Сейчас я хотела его так, что приняла бы в себя и грязного, вонючего, каким он был, когда я ел а, а он таращился на меня через весь стол. Пусть я его потом и убью, как казнила, говорят, царица Египта Клеопатра, своих возлюбленных, ибо быть живу человеку, знающему хоть одну тайну Аламанти, нельзя, но это будет завтра, будет утром, а сегодня, всю ночь до утра он будет мой и только мой.

При мысли этой я застонала второй раз, да так громко, что запершило в горле, и я закашлялась. Хорошо, что не было на этот раз со мной очередной Лючии, а прочим слугам вне обеденного времени было запрещено сюда входить и тревожить меня, находящуюся якобы в раздумье после вкушения пищи. Им бы этот мой стон подсказал мысль, что настоящая София оказалась опять подмененной своей сестрицей, а потому могли они и прибить меня в праведном гневе в целях защиты меня же от меня самой.

— Ты — дура! — сказала я сама себе, глядя на себя. — Молодая и глупая дура! Тебе просто повезло. Потому что дуракам всегда везет. А была бы ты поумней, то поняла, что Лесной царь прав: тебе действительно надо поскорее покинуть то место, где тебя все знают, и начать новую жизнь в новом месте. Если кто-то из этих дурней поглядит на тебя внимательно и увидит, как ты расцвела и похорошела, тебя убьют, как ведьму, и потому, что испугаются, и потому, что позавидуют. Ибо самый страшный и самый беспощадный из смертных грехов — это грех зависти. Из зависти люди совершают самые бесчестные и самые страшные проступки в своей жизни, из зависти люди загружают свою душу чередой прочих смертных грехов, совершая прелюбодеяния, убийства, возносясь гордыней над прочими, чтобы однажды не суметь воспарить к ангелам, а рухнуть каменным комом в Геену огненную — и там, раскалившись до красна, взорваться, разлетевшись на мириады мелких осколков, похожих на пыль, исчезнуть, будто тебя никогда и не было.

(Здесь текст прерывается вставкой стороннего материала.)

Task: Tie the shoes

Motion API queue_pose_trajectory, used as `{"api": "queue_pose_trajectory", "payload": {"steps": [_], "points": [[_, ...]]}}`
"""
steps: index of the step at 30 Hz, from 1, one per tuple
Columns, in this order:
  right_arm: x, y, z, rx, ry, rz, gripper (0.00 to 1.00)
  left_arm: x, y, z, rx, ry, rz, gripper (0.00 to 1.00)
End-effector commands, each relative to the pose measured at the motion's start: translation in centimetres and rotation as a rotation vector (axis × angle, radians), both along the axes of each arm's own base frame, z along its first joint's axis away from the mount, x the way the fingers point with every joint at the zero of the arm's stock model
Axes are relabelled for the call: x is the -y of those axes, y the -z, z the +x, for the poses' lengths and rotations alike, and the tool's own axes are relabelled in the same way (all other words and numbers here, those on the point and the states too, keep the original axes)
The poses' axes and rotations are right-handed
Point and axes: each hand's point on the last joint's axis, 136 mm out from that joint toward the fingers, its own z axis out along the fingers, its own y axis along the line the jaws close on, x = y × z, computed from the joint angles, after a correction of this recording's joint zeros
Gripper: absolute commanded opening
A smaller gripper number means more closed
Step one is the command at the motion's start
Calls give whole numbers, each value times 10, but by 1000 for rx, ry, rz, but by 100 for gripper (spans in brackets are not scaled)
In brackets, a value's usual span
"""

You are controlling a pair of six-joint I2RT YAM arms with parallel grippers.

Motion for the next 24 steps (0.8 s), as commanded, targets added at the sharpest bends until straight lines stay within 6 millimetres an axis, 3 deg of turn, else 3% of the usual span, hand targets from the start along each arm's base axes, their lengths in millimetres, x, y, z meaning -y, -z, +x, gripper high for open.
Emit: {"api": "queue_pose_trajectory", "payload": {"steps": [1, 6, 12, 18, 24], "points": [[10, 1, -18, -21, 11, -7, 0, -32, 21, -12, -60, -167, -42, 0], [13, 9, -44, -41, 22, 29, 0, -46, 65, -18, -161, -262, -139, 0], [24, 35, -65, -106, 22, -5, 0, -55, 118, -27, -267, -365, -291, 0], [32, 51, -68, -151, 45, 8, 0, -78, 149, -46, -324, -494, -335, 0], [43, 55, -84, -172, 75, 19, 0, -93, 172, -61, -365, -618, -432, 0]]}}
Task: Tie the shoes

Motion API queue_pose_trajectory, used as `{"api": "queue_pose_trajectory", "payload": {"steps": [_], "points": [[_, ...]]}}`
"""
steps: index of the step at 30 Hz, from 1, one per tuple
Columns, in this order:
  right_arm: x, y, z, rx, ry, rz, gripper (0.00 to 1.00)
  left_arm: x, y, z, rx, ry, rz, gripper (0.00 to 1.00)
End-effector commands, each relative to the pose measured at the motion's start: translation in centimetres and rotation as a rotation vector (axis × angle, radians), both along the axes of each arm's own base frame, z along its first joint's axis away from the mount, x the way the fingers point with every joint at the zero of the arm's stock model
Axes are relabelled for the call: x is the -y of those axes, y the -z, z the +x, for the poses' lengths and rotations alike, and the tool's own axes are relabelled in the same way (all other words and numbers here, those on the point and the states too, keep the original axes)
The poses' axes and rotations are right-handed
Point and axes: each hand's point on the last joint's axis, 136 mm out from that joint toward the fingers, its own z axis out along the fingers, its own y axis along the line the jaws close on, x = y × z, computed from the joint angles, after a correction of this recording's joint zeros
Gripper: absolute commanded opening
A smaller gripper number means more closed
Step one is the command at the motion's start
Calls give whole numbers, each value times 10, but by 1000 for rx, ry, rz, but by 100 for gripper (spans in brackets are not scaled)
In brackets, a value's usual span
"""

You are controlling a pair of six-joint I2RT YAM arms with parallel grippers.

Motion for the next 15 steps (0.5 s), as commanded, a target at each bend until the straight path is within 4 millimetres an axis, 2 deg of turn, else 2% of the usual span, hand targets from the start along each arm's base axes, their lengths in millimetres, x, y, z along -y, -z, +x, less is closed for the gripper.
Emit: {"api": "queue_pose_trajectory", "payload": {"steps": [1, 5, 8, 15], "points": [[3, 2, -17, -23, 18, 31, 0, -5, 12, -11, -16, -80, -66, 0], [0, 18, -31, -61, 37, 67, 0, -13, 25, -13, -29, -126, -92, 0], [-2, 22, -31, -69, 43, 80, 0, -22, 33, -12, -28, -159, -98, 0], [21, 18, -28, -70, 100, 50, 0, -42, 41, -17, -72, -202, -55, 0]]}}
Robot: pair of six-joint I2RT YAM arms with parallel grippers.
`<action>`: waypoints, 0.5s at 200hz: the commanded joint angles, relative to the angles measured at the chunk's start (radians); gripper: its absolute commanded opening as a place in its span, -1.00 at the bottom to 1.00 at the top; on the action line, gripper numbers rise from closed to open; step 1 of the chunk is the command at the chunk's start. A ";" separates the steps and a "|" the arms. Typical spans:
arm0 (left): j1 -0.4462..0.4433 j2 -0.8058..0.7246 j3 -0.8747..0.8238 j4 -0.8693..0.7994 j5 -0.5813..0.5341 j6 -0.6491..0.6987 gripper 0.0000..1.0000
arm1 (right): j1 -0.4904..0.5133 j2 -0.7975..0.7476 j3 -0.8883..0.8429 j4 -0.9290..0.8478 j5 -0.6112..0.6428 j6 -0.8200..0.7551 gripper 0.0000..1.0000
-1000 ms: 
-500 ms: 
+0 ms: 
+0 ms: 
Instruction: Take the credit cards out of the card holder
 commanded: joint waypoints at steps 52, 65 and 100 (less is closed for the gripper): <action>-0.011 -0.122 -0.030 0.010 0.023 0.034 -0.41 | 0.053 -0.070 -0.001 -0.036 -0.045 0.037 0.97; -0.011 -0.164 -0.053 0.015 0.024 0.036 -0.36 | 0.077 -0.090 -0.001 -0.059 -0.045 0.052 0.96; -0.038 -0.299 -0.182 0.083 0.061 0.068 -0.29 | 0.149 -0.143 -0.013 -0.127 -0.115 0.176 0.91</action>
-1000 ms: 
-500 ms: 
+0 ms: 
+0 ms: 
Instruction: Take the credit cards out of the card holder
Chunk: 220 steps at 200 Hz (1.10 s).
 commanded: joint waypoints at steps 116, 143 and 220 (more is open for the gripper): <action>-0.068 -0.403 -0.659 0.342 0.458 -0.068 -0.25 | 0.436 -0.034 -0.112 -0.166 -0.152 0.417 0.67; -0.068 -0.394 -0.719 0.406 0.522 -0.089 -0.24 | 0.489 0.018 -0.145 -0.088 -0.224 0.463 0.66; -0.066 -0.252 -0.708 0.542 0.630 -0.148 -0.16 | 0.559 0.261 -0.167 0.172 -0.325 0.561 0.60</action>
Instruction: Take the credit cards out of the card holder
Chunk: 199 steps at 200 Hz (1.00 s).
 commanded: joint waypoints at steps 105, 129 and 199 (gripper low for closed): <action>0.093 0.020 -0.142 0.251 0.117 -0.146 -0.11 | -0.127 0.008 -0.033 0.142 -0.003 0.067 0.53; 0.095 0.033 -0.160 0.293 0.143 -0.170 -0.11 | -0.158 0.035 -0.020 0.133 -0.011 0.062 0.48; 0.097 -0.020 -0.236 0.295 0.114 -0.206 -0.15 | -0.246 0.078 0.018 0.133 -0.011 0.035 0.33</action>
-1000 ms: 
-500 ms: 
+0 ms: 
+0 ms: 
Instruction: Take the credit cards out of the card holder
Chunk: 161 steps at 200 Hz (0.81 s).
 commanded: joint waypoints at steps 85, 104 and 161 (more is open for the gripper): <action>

Мне показалось, что отражение мое в зеркале улыбнулось в ответ и сказало:

— Ты стала поэтом, София.

Я отшатнулась от наваждения, повернулась к зеркалу спиной. Конечно, это — обыкновенное зеркало, не зеркало вечности. Нет опасности, что отражение опять захочет обмануть меня и занять мое место. Но все-таки спокойней не видеть себя ни в одном из зеркал этого замка. Как знать, быть может, я так быстро молодею не потому, что тело обновляется после не случившихся родов, а оттого, что зеркала замка Аламанти, связанные в Зазеркалье между собой (это я знала по собственному опыту), воздействуют на мое тело именно таким образом. А может, это мое отражение там колдует надо мной? Вспомнила алхимическую лабораторию с чародейскими книгами в Зазеркалье — и почувствовала страх перед собственным отражением.